What if we'd had talk radio and cable in 1961?



John F. Kennedy's 1961 inaugural address is considered one of the greatest speeches in American history, but Kennedy had the advantage of not having to face the criticism and whining of talk radio and 24-hour cable news pundits. How would Rush Limbaugh or Glenn Beck react to Kennedy's speech? I can only imagine.

You know, you really have to look deeply into this speech to catch some of the obscure meaning the new president has hidden in it. Just look at this — "For man holds in his mortal hands the power to abolish all forms of human poverty and all forms of human life ..." Can he be serious? Does he really think we can wipe out humanity? And as for poverty, he's apparently never heard that Jesus said, "The poor will always be with you." Is he expecting us to join hands with the commies and sing Kum-bay-ya while we give away our wealth to the stone-age tribes in the undeveloped world?

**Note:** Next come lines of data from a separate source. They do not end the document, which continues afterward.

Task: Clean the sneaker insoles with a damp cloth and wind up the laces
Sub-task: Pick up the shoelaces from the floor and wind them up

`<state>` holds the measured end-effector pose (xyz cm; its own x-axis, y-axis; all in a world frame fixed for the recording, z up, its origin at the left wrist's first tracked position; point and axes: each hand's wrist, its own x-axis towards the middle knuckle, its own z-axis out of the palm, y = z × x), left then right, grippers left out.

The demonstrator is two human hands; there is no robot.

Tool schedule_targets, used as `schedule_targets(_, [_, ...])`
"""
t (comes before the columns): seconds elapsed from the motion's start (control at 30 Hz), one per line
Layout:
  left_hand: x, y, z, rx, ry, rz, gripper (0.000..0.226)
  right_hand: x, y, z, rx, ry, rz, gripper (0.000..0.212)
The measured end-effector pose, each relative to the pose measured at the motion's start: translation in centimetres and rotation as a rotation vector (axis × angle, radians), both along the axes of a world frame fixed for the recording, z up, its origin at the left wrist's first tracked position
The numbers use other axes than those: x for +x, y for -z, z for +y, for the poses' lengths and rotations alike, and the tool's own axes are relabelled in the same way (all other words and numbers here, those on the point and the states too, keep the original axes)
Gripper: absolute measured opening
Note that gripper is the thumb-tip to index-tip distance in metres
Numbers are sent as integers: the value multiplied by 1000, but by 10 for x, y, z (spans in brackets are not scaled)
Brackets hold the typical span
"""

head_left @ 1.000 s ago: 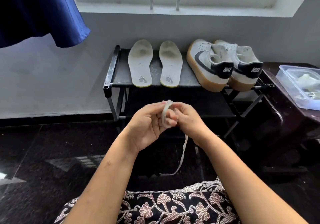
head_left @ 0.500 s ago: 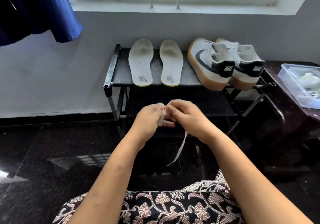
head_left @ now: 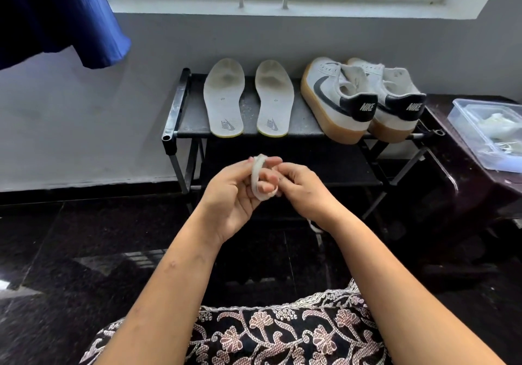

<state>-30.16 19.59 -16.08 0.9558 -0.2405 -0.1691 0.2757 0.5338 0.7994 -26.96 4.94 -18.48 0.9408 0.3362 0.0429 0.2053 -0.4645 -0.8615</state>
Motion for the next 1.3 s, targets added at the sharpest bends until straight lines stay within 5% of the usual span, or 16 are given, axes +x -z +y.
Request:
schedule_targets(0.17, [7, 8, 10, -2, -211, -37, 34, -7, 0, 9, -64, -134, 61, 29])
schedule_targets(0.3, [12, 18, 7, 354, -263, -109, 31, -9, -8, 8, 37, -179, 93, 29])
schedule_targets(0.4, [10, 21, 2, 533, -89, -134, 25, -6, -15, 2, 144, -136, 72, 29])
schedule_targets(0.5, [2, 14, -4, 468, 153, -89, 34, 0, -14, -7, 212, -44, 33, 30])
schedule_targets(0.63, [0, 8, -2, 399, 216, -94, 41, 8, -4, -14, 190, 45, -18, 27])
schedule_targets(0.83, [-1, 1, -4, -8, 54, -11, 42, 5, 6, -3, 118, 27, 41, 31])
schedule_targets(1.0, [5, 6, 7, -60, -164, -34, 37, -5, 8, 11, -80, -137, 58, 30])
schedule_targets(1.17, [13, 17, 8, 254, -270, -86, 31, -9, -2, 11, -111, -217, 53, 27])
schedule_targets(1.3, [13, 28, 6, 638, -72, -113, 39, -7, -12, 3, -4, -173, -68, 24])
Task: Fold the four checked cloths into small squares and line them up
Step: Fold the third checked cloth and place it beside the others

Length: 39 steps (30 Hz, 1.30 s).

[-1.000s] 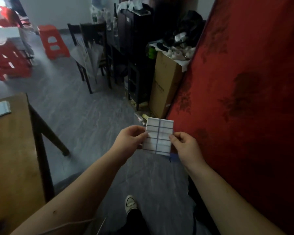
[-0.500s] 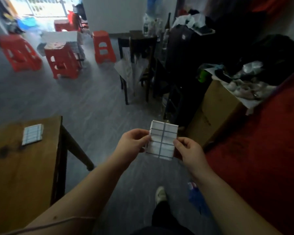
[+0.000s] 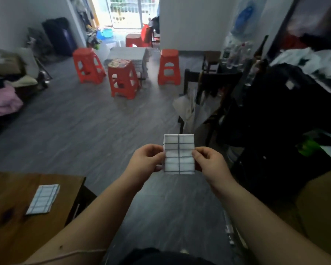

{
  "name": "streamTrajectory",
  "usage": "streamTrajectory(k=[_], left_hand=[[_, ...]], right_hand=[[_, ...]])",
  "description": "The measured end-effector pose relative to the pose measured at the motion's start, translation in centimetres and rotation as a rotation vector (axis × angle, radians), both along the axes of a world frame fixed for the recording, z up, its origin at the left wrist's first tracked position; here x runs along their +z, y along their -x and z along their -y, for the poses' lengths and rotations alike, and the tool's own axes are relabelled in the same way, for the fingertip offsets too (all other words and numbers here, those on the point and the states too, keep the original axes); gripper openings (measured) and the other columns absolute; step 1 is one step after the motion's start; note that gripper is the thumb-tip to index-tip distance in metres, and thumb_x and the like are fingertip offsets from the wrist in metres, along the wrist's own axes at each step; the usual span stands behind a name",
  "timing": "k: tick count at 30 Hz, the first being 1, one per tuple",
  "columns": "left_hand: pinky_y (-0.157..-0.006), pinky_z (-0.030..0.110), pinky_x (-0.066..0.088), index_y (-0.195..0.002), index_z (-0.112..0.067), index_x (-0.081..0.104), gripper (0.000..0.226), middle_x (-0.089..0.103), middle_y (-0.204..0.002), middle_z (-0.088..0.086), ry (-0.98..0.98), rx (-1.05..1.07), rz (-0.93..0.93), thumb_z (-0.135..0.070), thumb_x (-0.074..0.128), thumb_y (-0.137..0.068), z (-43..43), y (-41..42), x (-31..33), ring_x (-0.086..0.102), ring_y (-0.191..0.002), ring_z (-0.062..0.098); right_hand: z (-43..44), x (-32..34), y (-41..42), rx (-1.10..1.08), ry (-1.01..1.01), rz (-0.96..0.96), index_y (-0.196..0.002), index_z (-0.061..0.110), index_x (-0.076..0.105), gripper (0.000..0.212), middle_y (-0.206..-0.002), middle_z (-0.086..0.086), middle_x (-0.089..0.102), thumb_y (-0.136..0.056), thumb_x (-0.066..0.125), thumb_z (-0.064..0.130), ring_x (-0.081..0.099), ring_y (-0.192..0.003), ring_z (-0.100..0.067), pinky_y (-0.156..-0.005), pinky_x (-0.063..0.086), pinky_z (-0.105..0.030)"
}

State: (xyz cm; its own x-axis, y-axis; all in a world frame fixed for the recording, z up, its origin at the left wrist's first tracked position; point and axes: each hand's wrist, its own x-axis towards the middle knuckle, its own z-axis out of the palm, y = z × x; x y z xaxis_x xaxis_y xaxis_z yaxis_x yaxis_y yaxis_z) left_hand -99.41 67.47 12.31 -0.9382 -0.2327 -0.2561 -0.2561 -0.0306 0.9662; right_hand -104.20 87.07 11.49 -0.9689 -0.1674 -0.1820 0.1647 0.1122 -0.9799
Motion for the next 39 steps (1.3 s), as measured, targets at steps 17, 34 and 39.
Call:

And look at this: He says he wants to "bring the absolute power to destroy other nations under the absolute control of all nations." He can't be serious! Does he want America to ask the United Nations' permission to fight back if we come under attack by the Soviet Union? That's what he says right there in his speech! "All nations" are going to control how we wield our military power. You've got to remember, this is a guy who lost his PT boat in the Pacific, but instead of going down with the ship like a good skipper, he skedaddled to a nearby island to sit out the war. Anybody whose daddy wasn't a millionaire former ambassador would have been court-martialed, but he gets a medal. And 16 years later, he wants to ask for other nations' permission before fighting back! If we do what he says, we are no longer a sovereign nation. We might as well go back to 1776 and say, "Long live King George III"!

The new president says, "If a free society cannot help the many who are poor, it cannot save the few who are rich." Since when is it government's job to save anybody? A free society saves those who want to save themselves. It's a free market. It's competition. That's what has made this "free society" so great. But now he wants to ruin all that by declaring that we should "save" the poor. That's a contradiction, my friends. You can't be a "free society" and give special favors to one group. You do that, and it's no longer a free society.

Now here's the clincher, Kennedy wants us to "ask not what your country can do for you—ask what you can do for your country." He's got it exactly backwards. Thomas Jefferson had it right: Governments are "instituted among men" to serve their best interests, "deriving their just powers from the consent of the governed." We made the government. It should serve us, not the other way around.

This new president has it exactly backwards. Now you say, he's young, the youngest man ever elected to the White House, but, friends, we don't have time for him to grow up and learn his way around, maybe read the Declaration of Independence for once. We've got to do something now to straighten out the mess he's created with his first presidential speech!

I'm old enough to remember watching Kennedy's inaugural address 50 years ago. I'm glad I got it straight up without the critiques.